Return an exact transcript of the material below from the line containing "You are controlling" through its final line, and no other lines.

== Segment start ==

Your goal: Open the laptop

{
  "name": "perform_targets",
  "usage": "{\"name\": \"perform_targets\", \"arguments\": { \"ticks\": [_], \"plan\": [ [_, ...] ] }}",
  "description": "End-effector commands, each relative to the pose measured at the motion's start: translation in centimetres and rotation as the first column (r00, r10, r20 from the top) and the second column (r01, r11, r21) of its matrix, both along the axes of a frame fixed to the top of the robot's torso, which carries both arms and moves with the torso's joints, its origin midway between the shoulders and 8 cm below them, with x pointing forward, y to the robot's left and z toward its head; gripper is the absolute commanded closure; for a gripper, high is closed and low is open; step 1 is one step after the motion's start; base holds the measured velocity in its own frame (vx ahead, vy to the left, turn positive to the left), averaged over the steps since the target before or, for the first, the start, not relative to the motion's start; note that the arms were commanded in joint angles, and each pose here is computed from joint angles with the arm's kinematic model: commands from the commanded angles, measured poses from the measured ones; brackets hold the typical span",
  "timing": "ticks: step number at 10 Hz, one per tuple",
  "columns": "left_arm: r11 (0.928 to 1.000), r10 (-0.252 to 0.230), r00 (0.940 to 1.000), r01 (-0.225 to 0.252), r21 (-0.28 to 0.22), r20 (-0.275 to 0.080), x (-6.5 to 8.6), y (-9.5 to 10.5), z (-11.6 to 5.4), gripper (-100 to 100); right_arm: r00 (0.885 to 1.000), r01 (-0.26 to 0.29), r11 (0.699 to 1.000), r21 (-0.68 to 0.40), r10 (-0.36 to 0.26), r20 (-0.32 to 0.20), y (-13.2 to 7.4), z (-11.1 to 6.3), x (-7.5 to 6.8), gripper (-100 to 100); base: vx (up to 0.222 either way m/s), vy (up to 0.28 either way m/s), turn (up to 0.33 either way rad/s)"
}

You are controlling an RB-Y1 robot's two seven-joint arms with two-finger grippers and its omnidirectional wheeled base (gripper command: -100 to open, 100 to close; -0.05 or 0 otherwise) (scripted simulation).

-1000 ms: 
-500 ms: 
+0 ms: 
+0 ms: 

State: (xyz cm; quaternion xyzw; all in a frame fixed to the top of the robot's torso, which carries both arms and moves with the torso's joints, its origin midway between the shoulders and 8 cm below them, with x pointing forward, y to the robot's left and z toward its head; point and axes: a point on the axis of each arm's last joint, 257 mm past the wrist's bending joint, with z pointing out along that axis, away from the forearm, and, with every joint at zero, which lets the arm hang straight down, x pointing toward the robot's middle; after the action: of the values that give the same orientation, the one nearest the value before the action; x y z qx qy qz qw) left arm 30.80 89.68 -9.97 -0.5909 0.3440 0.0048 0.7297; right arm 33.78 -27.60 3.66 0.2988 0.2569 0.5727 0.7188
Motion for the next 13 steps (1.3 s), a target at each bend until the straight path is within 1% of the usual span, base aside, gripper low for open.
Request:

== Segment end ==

- _Result below_
You are controlling an RB-Y1 robot's two seven-joint arms with two-finger grippers and its omnidirectional wheeled base (gripper command: -100 to open, 100 to close; -0.05 or 0 otherwise) (scripted simulation).

-1000 ms: 
-500 ms: 
+0 ms: 
+0 ms: 

State: (xyz cm; quaternion xyzw; all in a frame fixed to the top of the robot's torso, which carries both arms and moves with the torso's joints, its origin midway between the shoulders and 8 cm below them, with x pointing forward, y to the robot's left and z toward its head; point and axes: a point on the axis of each arm's last joint, 257 mm past the wrist's bending joint, with z pointing out along that axis, away from the forearm, and, with every joint at zero, which lets the arm hang straight down, x pointing toward the robot's middle; after the action: of the values that give the same orientation, the one nearest the value before the action; x y z qx qy qz qw) left arm 30.80 89.68 -9.97 -0.5909 0.3440 0.0048 0.7297; right arm 33.78 -27.60 3.66 0.2988 0.2569 0.5727 0.7188
Motion for the next 13 steps (1.3 s), a target at each bend until the straight path is within 1% of the usual span, base aside, gripper low for open.
Request:

The answer to this exercise has been written out completely.